Author: Zweibel, Ken
Organization: GW Solar Institute
Report Date: 2010
The research investigates how long-lasting solar PV systems with predictable, low operating costs impacts decisions on solar system deployment. It evaluates whether project lifetime calls for policies to deploy more PV solar sooner.
- A traditional private sector discount rate of 6% or more removes the advantage of PV, even in cases over the full 100 years with very high fuel inflation rates such.
- The private sector cannot be expected to invest in PV until the technology meets expectations for quicker returns. That will not happen until PV is cheaper than alternatives in the first 20 years, because those are the years that are not discounted as heavily.
- An accelerated deployment plan for solar energy should focus on the Southwest, where there are many viable sites for PV solar at the current PV prices. Focusing on this region would allow for accelerated cost reduction through added market, and would bring down PV prices in total. PV should be given more access to the best sites and associated transmission.

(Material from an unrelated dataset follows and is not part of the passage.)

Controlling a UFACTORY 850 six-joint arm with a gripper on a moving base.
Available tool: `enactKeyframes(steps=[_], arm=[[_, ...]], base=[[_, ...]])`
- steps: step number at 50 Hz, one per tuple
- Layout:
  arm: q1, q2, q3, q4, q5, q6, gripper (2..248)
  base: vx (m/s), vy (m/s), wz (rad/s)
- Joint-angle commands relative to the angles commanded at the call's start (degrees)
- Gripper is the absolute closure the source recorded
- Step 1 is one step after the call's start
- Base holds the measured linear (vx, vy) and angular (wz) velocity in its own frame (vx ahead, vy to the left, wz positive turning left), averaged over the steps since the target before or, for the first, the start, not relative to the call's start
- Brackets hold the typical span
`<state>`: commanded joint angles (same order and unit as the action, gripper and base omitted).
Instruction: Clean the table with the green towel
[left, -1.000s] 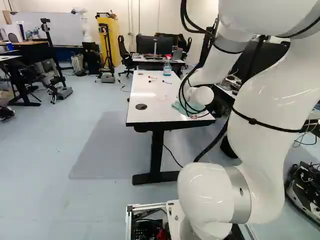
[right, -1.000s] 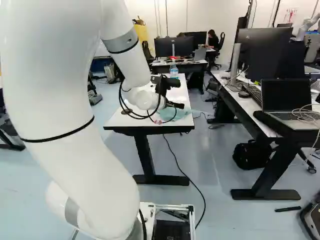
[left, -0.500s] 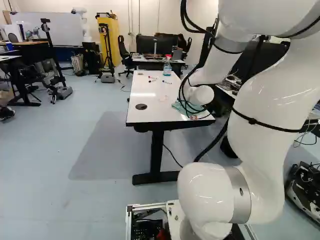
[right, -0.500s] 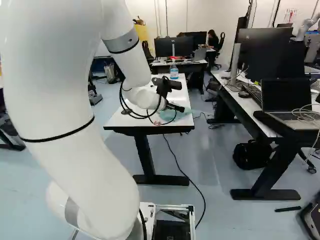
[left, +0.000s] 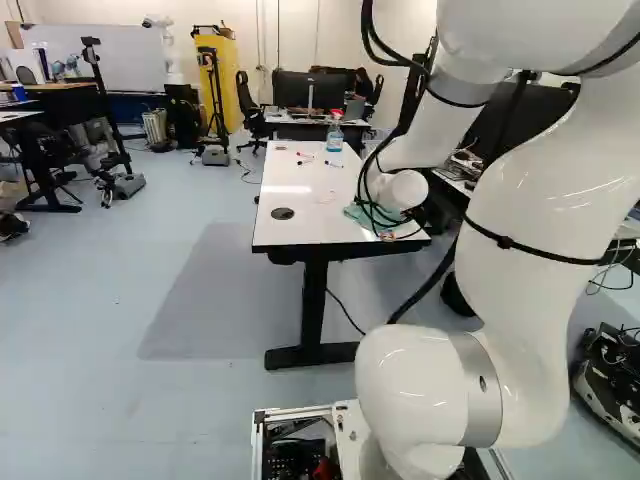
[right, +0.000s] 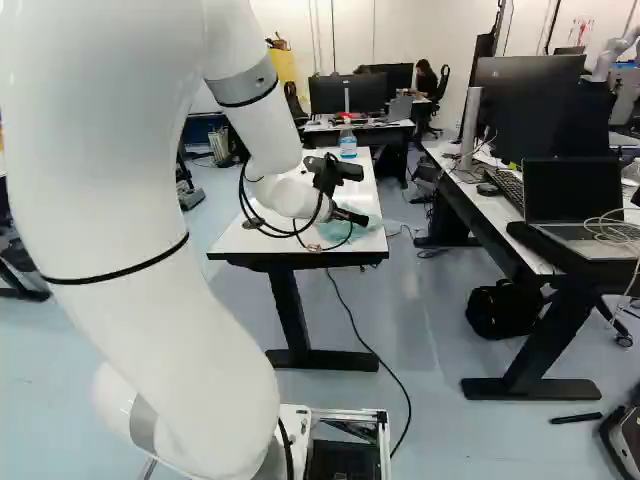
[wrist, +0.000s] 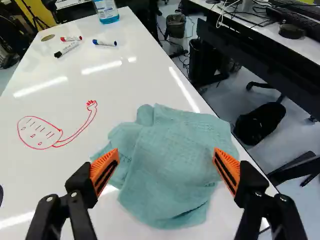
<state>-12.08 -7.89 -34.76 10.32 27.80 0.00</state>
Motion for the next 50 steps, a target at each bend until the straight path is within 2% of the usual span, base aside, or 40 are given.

- Further studies should be done of all non-fuel options based on the low-discount rate, long-operating life framework. They should include transmission, loan rates that vary by technology, estimated life-cycle externalities (e.g., nuclear issues, international tensions), and more traditional project economics.
- If designed for long life, PV systems could last for 100 years, still operating at between 50% and 80% of their initial output in the 100th year. The operating costs for such systems would be minimal, about one cent per kWh.
- Assuming a 0% discount rate, the levelized cost of energy for solar PV systems were found to become as cheap, or cheaper, than the levelized cost of energy for systems that depend on fuel, despite zero fuel inflation, falling to $0.08/kWh in operating year 43.
- Assuming a 0% discount rate, and a 3% fuel inflation rate, the levelized cost of solar PV systems are found to be cheaper than the levelized cost of most systems that depend on fuel, falling below $0.09/kWh in operating year 52.